Analysis and Criticism
The immediate purpose of the agreement was to freeze the military confrontation, and prevent them at all costs from resuming. It was thefore defined as a "construction of necessity".
Despite this, the Dayton Agreement proved to be a highly flexible instrument, allowing Bosnia and Herzegovina to move from an early post-conflict phase through reconstruction and consolidation, passing from a consociationalist approach to a more integrationist one.

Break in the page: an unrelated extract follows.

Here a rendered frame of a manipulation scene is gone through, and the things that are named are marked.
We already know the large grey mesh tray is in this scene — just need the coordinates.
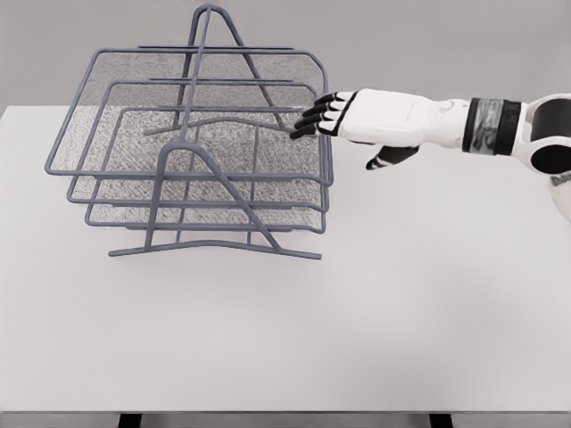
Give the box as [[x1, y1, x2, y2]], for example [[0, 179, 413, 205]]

Many scholars refers to it as "the most impressive example of conflict resolution". Wolfgang Petritsch, OHR, has argued that the Dayton framework has allowed the international community to move "from statebuilding via institutions and capacity-building to identity building", putting Bosnia "on the road to Brussels"
Nevertheless, Dayton's main shortcomings may be described as:
- enabling international actors (such as the OHR), unaccountable to BiH's citizens, to shape the agenda of post-war transition, up to enacting punishment over local political actors
- leaving each ethnic group discontent with the results: the Bosnian Serbs for the somehow limited results (although strongly favored in statistical terms), such as the arbitration over the Brcko district; the Bosniaks for ignoring the human rights issues such as the Srebrenica massacre and recognizing Serbian entities such as the Republika Srpska; the Bosnian Croats for the lack of equality, lacking a Croat Entity.
- according to University of Leipzig professor and Bosnian Academy of Sciences and Arts member Edin Šarčević, the current legal structure of the agreement does not abide by the basic principles of international law and the secular concept of national citizenship, making the Bosnian territorial and political situation continually unstable and fractious since its implementation in 1995.